On Sun, Aug 9, 2009 at 7:41 PM, Harold Valdivia Garcia <
harold.valdivia@upr.edu> wrote:

> You can see this two files:
>
>
> http://svn.apache.org/viewvc/hadoop/mapreduce/trunk/src/java/org/apache/hadoop/mapreduce/lib/input/LineRecordReader.java?revision=796148
>
>
> http://svn.apache.org/viewvc/hadoop/common/trunk/src/java/org/apache/hadoop/util/LineReader.java?revision=786726
>
> I think It doesnt access the disk every time it read a line.
>
> LineReader read 64k bytes  into a buffer, and then try to parse the data in
> lines.
>
>
>
>
> On Sun, Aug 9, 2009 at 6:38 PM, Saptarshi Guha <sa...@gmail.com>wrote:
>
>> Hello,
>> I am using the TextInputFormat and its associated LineReader. In the
>> RecordReader for this class,
>> it reads key and value, using LineReader.
>> My question is does LineReader hit the disk every time it needs to read a
>> line?
>> I notice it uses DataInputStream, does that do some internal buffering?
>>
>> I guess it would be be performance hit if LineReader read from disk every
>> time it needs to fetch a line,
>> so I'm guessing it reads a chunk and parses lines from the chunk, but i
>> didn't see that happening.
>>
>> I am using Hadoop 0.20
>>
>> Any comments would be appreciated.
>>
>> Regards
>> Saptarshi
>>
>
>
>
> --
> ******************************************
> Harold Dwight Valdivia Garcia
> Graduate Student
> M.S Computer Engineering
> University of Puerto Rico, Mayaguez Campus
> ******************************************
>

Re: LineReader, Buffering for FileInputFormat

Posted by Harold Valdivia Garcia <ha...@upr.edu>.

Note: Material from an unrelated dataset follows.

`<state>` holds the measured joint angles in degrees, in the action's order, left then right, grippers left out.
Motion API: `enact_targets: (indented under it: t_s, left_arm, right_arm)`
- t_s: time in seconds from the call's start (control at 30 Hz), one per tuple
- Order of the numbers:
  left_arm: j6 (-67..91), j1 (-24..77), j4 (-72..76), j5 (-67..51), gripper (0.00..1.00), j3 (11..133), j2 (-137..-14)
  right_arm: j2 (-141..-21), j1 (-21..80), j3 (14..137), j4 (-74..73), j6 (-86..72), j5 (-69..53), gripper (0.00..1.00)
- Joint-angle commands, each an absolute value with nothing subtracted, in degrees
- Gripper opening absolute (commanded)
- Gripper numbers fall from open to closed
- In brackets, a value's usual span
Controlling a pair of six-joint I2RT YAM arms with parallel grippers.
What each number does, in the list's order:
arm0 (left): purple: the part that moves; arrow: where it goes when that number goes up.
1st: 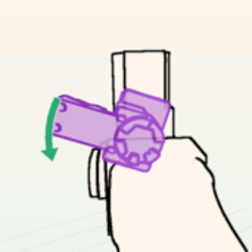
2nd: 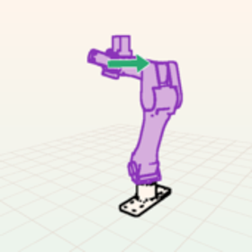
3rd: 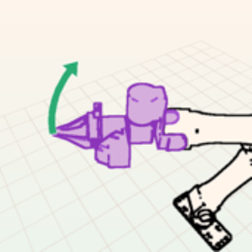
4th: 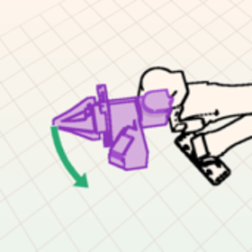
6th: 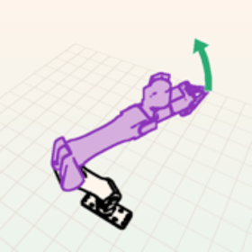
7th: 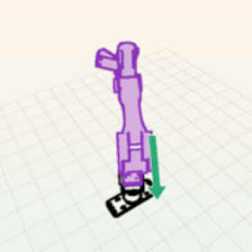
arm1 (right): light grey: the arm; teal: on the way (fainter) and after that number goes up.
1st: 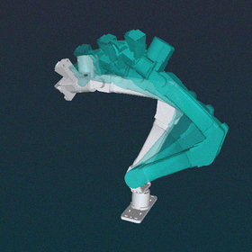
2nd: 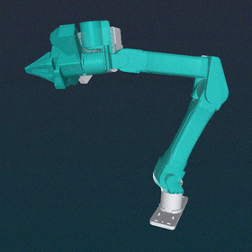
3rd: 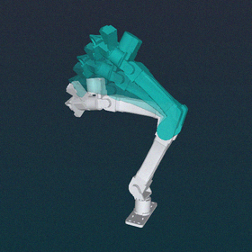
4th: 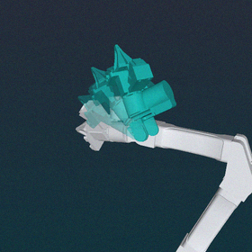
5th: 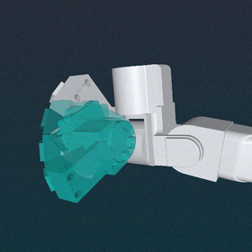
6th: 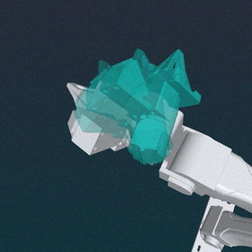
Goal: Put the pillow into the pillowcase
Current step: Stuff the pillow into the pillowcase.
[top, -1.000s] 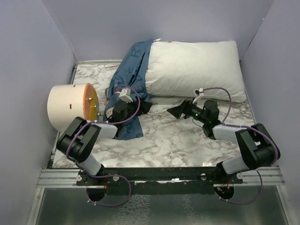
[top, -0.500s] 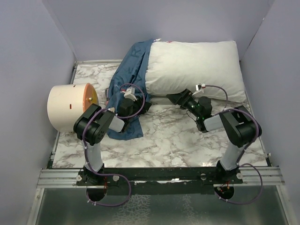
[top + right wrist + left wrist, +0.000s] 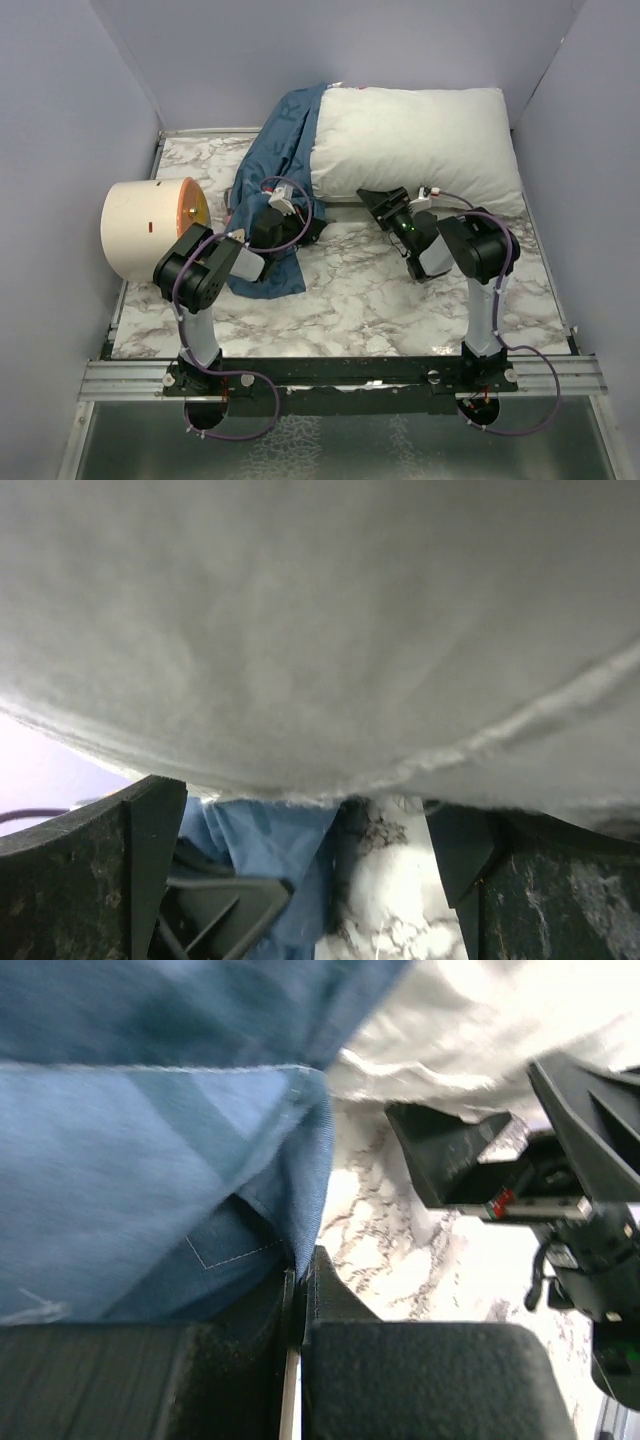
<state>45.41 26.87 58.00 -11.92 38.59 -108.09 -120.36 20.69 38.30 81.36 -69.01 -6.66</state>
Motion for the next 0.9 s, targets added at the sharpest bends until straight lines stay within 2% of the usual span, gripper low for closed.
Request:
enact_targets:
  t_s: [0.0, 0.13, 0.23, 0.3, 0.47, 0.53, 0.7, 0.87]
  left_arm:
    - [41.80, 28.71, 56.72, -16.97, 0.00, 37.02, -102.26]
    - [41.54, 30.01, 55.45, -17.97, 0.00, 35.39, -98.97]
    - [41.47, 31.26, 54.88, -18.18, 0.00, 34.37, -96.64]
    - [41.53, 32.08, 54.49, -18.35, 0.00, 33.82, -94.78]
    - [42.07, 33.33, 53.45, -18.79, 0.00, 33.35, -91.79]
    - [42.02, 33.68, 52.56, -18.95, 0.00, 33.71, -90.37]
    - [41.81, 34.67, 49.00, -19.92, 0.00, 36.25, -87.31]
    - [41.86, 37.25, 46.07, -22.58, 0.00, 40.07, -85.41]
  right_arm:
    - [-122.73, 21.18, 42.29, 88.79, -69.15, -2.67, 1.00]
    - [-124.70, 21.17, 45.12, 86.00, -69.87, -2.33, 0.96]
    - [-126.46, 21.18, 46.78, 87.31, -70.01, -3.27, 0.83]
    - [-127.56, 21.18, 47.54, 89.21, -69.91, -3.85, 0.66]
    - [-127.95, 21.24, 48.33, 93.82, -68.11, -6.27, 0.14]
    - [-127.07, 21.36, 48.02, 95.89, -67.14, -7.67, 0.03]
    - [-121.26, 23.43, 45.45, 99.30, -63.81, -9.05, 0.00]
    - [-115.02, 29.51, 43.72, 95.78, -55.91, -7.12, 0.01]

You can see this two files:

http://svn.apache.org/viewvc/hadoop/mapreduce/trunk/src/java/org/apache/hadoop/mapreduce/lib/input/LineRecordReader.java?revision=796148

http://svn.apache.org/viewvc/hadoop/common/trunk/src/java/org/apache/hadoop/util/LineReader.java?revision=786726

I think It doesnt access the disk every time it read a line.

LineReader read 64k bytes  into a buffer, and then try to parse the data in
lines.



On Sun, Aug 9, 2009 at 6:38 PM, Saptarshi Guha <sa...@gmail.com>wrote:

> Hello,
> I am using the TextInputFormat and its associated LineReader. In the
> RecordReader for this class,
> it reads key and value, using LineReader.
> My question is does LineReader hit the disk every time it needs to read a
> line?
> I notice it uses DataInputStream, does that do some internal buffering?
>
> I guess it would be be performance hit if LineReader read from disk every
> time it needs to fetch a line,
> so I'm guessing it reads a chunk and parses lines from the chunk, but i
> didn't see that happening.
>
> I am using Hadoop 0.20
>
> Any comments would be appreciated.
>
> Regards
> Saptarshi
>



-- 
******************************************
Harold Dwight Valdivia Garcia
Graduate Student
M.S Computer Engineering
University of Puerto Rico, Mayaguez Campus
******************************************